§ **WHAT NEEDS TO BE DONE**
Write out each line from the data below that includes the word "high".

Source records
☆ ☆ ☆ ☆ ☆

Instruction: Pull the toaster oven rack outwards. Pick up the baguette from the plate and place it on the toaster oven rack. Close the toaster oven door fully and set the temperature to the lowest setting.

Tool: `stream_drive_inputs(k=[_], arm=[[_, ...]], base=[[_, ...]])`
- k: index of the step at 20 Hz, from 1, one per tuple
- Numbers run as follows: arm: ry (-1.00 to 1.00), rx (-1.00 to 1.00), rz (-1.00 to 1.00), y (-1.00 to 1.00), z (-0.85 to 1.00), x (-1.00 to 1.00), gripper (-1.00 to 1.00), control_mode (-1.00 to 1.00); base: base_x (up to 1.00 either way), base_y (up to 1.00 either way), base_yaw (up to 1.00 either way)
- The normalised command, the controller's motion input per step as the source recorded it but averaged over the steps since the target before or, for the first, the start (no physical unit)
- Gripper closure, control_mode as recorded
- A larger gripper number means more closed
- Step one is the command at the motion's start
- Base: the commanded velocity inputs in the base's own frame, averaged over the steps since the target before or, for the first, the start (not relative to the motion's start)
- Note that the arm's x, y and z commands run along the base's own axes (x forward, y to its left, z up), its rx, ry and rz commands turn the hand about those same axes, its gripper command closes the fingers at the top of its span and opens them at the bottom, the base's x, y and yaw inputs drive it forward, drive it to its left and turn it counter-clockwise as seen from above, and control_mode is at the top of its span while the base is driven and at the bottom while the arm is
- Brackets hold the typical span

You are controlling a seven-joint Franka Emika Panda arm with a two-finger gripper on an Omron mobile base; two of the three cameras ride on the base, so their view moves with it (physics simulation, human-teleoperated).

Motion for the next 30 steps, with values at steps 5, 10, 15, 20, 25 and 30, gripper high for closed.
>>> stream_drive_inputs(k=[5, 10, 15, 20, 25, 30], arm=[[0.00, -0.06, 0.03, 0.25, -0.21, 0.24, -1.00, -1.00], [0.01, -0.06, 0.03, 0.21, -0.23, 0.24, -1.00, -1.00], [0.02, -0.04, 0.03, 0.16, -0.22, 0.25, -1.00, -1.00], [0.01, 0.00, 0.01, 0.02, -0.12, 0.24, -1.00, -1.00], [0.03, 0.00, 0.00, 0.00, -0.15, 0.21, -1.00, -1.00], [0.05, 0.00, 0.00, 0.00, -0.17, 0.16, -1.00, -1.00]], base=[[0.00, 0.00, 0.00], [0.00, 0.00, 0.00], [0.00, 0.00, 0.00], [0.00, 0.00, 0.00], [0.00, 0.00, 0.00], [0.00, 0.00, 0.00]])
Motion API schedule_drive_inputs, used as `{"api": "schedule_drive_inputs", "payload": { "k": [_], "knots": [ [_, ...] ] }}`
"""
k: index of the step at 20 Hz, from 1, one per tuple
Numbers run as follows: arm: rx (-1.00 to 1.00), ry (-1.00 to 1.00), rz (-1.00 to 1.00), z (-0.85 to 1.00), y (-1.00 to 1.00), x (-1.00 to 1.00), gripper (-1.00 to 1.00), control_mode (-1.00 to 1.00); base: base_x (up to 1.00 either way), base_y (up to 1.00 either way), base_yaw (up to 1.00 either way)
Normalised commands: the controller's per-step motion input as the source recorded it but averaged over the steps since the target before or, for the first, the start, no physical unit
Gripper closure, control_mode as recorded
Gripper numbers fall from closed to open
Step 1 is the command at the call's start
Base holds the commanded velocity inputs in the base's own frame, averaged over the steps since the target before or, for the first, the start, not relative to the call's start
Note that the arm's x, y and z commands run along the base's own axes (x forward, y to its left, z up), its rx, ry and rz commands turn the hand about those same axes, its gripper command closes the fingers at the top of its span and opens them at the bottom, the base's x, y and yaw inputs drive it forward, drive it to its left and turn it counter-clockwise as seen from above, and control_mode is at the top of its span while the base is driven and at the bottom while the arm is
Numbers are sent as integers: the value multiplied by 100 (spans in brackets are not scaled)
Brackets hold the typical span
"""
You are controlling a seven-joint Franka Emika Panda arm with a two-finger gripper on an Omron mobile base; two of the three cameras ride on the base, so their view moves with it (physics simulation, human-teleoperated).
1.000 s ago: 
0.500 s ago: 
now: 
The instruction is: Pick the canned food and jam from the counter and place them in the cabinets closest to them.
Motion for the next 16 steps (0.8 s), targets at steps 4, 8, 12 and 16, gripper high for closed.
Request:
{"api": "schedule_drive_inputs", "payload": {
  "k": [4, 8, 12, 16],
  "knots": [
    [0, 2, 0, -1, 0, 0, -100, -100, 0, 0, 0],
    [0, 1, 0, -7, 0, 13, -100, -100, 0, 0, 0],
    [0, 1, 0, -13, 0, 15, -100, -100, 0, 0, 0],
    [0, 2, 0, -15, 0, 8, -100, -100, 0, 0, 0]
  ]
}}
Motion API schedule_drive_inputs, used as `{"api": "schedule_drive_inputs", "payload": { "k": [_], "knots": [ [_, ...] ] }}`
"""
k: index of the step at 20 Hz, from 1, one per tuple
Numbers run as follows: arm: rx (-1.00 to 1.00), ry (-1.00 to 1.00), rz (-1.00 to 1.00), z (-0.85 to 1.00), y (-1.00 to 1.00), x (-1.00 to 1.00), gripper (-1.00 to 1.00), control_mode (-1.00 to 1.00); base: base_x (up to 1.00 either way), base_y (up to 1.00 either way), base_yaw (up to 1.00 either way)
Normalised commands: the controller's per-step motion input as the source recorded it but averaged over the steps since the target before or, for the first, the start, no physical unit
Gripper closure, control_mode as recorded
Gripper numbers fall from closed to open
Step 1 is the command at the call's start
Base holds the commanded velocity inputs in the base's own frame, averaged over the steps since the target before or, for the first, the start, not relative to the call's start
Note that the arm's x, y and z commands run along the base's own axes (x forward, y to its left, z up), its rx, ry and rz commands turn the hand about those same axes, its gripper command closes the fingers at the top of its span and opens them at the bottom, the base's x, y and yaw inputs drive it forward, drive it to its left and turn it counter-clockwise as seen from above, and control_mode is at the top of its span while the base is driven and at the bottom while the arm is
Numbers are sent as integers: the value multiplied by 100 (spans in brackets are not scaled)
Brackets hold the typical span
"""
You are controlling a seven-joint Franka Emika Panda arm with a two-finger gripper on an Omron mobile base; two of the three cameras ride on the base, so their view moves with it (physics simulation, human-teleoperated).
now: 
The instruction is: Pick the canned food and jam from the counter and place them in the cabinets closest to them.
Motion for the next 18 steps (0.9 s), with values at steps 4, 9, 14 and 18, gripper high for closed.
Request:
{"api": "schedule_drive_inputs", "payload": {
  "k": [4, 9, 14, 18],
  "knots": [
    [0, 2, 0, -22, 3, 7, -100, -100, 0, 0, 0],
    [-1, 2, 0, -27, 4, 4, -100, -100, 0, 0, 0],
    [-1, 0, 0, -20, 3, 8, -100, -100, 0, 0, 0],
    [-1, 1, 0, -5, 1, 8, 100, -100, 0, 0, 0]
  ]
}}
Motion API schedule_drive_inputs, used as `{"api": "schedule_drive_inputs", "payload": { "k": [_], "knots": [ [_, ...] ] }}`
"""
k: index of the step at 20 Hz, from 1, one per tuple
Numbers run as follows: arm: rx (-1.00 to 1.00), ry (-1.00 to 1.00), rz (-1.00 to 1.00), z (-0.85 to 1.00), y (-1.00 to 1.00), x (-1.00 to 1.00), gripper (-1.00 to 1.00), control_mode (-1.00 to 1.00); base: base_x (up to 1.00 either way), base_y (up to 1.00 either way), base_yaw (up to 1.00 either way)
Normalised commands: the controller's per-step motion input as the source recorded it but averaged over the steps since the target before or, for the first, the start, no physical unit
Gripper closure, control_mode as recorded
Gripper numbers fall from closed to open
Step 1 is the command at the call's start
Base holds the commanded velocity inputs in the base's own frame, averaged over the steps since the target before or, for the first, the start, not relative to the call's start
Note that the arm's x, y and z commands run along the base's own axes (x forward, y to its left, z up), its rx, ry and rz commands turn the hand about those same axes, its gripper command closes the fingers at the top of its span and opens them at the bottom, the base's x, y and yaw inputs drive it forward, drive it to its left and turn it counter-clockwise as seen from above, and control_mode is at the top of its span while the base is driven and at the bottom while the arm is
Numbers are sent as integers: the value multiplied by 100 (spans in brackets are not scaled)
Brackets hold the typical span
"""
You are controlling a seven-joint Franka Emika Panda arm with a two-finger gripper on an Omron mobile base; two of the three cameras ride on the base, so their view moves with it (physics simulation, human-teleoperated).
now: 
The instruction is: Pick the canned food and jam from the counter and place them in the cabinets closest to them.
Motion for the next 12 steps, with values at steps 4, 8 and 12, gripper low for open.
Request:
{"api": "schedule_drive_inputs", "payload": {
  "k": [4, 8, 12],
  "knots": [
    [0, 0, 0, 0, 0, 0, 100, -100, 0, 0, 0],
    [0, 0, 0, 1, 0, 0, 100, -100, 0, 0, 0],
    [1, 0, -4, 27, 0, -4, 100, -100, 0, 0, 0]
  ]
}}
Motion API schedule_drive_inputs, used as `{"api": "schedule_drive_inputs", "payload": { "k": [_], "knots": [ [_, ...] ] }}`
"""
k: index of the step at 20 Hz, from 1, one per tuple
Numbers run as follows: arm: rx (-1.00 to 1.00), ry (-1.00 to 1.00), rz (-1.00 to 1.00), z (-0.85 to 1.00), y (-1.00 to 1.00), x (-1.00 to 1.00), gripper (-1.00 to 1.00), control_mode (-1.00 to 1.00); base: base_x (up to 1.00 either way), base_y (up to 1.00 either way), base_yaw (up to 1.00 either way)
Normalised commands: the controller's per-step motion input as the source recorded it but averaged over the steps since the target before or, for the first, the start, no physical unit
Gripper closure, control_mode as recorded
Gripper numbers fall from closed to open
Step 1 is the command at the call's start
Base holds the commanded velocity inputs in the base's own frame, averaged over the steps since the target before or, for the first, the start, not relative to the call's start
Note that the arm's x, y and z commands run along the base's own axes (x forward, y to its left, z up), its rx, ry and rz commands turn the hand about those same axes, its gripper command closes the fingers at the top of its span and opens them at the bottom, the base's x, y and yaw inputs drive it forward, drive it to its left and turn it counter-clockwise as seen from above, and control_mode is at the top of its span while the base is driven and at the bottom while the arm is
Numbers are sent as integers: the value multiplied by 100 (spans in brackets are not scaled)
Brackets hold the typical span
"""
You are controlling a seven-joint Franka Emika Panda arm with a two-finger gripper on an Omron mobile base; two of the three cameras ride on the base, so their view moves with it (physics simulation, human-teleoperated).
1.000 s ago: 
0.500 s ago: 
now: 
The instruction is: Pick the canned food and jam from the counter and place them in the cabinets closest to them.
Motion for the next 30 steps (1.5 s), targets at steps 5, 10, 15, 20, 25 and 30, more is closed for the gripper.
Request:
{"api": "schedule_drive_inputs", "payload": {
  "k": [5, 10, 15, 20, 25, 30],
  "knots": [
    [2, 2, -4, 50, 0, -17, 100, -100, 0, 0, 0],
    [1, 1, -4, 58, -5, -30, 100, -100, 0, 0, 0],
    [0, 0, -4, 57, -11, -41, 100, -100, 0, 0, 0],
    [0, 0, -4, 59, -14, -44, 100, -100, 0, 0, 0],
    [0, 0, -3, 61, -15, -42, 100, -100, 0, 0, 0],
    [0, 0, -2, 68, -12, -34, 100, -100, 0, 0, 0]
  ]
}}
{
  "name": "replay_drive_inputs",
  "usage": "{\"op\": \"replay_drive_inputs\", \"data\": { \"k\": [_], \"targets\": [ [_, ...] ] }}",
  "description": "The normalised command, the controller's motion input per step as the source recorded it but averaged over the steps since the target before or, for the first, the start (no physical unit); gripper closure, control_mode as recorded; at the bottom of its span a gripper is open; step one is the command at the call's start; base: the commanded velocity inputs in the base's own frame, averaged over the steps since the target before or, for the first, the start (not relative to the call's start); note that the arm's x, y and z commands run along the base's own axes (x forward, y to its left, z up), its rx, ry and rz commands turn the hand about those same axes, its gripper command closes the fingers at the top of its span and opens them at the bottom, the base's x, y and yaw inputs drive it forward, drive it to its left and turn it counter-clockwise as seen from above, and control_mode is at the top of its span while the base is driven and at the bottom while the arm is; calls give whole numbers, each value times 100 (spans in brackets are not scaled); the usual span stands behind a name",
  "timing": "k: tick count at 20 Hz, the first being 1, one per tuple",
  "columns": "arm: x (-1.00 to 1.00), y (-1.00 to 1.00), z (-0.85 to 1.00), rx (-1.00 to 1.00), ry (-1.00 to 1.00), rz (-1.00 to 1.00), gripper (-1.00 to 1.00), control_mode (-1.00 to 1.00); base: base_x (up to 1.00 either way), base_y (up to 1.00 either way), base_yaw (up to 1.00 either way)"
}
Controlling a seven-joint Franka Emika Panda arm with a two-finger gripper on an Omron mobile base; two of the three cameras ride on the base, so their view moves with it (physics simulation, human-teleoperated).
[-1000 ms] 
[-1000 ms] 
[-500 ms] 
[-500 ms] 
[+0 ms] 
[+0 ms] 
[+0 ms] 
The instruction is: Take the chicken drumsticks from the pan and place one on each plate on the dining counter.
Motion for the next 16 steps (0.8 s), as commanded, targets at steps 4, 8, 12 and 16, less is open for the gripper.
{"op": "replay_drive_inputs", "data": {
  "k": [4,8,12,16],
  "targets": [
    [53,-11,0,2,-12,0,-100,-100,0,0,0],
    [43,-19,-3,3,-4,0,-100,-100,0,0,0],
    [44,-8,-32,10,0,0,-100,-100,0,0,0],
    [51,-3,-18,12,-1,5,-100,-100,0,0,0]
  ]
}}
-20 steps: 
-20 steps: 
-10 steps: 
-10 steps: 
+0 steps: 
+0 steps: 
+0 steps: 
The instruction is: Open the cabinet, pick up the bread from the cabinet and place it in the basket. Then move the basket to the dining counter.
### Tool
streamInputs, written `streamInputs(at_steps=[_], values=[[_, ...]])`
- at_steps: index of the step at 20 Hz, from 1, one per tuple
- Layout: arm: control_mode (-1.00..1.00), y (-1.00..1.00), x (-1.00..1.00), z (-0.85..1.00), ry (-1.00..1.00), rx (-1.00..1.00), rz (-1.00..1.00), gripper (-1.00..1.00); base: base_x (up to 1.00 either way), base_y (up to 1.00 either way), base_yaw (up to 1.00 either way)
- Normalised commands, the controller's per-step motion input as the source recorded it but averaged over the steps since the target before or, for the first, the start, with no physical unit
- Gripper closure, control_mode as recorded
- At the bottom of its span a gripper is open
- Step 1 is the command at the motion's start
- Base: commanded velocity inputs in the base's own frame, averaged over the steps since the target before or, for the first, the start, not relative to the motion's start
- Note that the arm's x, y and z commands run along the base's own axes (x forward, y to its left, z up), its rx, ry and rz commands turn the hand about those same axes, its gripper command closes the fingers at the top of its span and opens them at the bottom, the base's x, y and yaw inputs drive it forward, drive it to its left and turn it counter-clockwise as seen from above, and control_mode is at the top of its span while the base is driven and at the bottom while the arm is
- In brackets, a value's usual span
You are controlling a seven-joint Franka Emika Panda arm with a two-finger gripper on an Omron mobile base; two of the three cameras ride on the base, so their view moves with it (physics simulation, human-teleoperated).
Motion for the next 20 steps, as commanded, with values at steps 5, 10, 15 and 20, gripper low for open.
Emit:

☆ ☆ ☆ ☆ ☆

§ **TASK RESPONSE**
Motion for the next 30 steps, with values at steps 5, 10, 15, 20, 25 and 30, gripper high for closed.
Motion for the next 16 steps (0.8 s), targets at steps 4, 8, 12 and 16, gripper high for closed.
Motion for the next 18 steps (0.9 s), with values at steps 4, 9, 14 and 18, gripper high for closed.

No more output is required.